"Er muss hier trotz allem Helfer gehabt haben. Wie sonst hätte man dem eine solche Gruft bauen können?" Werner Lübbers nickte nachdenklich. "Und die haben ihn hier auch bestattet. Also mindestens dazu müssen welche bereit gewesen sein, sollte die Gruft schon vorher bestanden haben."
"Und mindestens einen Helfer gibt's wieder", setzte Ingomar dazu.
"Das passt zu diesem Ungeheuer, sich ausgerechnet an einem Ort seiner Morde und Marterei begraben zu lassen!" Herwig Perchten stampfte zornig auf die Steinplatte. Hohl hallte es darunter wider, verklang dumpf irgendwo.
"Weil hier auch ein Tor im Fluchtort ist", meinte Werner Lübbers ruhig. "Darum sollten wir mal anfangen und es versiegeln", scholl nachgerade befehlend aus der Kutte.
Alle sahen den Vermummten erwartungsvoll, fast ehrfürchtig an. Erst jetzt wurde Erfried richtig klar, welche überragende Bedeutung diesem düsteren Wächter zukam.
Werner Lübbers - wie lautete dessen wahrer Name? - konnte offenbar bannen und lösen, wünschen und verwünschen. Und nicht nur einfach ein paar Hürden errichten, zum Ärger missvergnügter Jenseitsgeister. Ein echter Zauberer? - Auf keinen Fall Illusionist billiger Täuschung und Fingerfertigkeit. Er wollte ganz sicher stets weitestgehend im Hintergrund bleiben, wünschte keine allgemeine Bekanntheit. Aus ihm strahlte uralte Macht, die nur er richtig anwenden und leiten konnte.

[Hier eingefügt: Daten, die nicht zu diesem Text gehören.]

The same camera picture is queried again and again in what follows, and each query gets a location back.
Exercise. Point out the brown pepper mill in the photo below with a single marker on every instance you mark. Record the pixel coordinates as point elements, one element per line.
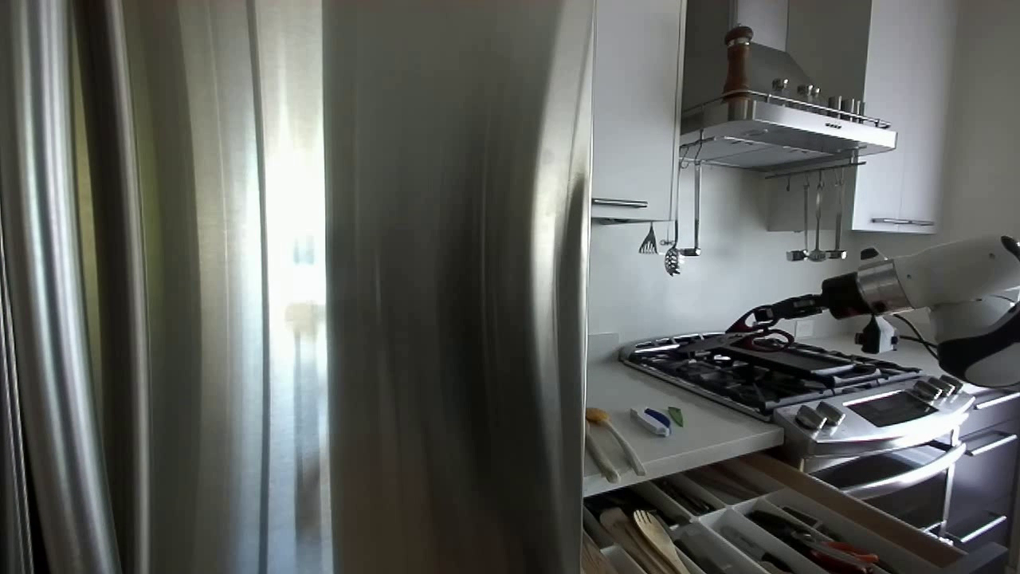
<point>739,58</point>

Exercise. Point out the stainless steel gas range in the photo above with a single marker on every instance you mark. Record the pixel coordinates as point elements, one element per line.
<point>830,398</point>

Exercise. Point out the white cutlery organizer tray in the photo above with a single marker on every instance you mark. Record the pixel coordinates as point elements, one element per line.
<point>745,521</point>

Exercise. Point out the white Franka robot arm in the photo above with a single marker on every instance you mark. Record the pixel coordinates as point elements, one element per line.
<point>956,280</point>

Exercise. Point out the black stove griddle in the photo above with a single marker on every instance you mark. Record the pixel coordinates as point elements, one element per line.
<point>793,357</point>

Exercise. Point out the silver stove knob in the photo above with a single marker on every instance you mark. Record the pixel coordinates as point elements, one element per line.
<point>830,411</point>

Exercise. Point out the white upper cabinet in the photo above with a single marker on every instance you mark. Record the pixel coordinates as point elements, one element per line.
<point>902,116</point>
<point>631,106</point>

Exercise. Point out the blue and white utensil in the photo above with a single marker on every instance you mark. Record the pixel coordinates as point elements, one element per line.
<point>653,423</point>

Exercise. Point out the hanging metal utensils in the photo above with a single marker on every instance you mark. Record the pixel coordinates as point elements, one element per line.
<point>672,255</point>

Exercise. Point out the stainless steel range hood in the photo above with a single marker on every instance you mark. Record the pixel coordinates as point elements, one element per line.
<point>784,116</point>

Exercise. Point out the wooden spoon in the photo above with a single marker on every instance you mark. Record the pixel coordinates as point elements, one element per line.
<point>659,536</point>

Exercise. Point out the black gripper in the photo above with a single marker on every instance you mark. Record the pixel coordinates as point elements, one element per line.
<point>839,293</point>

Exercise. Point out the wooden spatula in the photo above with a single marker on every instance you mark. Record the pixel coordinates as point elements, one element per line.
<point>618,531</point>

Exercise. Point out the black and white countertop item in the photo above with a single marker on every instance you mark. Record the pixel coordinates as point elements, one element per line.
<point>878,336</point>

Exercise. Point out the stainless steel refrigerator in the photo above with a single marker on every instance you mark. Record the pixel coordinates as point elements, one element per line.
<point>424,287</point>

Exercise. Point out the hanging metal ladles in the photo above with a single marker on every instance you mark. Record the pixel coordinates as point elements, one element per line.
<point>817,227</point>

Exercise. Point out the small green utensil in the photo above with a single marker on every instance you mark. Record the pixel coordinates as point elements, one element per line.
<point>678,414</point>

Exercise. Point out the orange and black tool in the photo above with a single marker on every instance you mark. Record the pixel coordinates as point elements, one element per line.
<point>850,557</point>

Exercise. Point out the open wooden kitchen drawer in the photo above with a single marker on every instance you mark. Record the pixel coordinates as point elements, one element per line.
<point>913,531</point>

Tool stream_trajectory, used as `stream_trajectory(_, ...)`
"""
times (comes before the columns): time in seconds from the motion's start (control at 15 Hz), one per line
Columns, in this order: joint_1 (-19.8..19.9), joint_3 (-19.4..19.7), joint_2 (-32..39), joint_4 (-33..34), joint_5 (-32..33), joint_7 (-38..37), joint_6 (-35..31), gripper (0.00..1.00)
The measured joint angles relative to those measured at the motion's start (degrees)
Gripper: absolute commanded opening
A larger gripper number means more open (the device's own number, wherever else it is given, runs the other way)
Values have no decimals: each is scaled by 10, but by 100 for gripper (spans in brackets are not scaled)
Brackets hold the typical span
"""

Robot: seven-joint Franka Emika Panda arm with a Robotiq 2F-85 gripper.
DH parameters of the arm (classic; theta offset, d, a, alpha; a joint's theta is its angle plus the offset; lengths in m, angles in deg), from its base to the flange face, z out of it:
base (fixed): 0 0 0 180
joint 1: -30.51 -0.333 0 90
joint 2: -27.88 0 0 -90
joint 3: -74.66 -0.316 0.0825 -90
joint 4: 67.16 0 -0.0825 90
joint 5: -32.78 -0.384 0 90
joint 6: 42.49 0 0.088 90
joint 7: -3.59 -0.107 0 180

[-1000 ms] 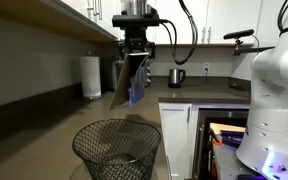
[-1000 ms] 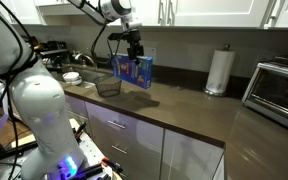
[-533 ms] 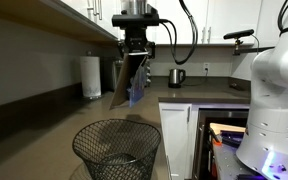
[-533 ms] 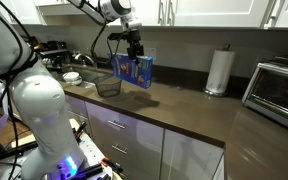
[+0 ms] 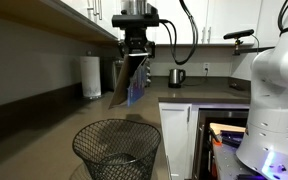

Deshalb wirkte dieser sehnige, gar nicht übermäßig bejahrte Mann alt, düster und unheimlich. Obgleich, Angst flößte er trotzdem nicht ein. Ingomar fürchtete Werner Lübbers offensichtlich nicht im Mindesten, nannte ihn vorher flapsig sogar Blödmann. Und sehr viel älter als Ingomar konnte er nicht sein. Höchstens zehn Jahre. Dennoch verursachte er Scheu, erzeugte Gänsehaut, eisigen und zugleich heißen Schauder, sahen seine glitzernden Augen jemandem genau ins Gesicht. Und dann dessen rabenschwarze Kutte... Unter weiter Kapuze glühten geradezu heiß brennende Kohlen, deren hohe Hitze in blauen Brand mündete. Durchaus vorstellbar, dieser Blick wirke auf Feinde tödlich.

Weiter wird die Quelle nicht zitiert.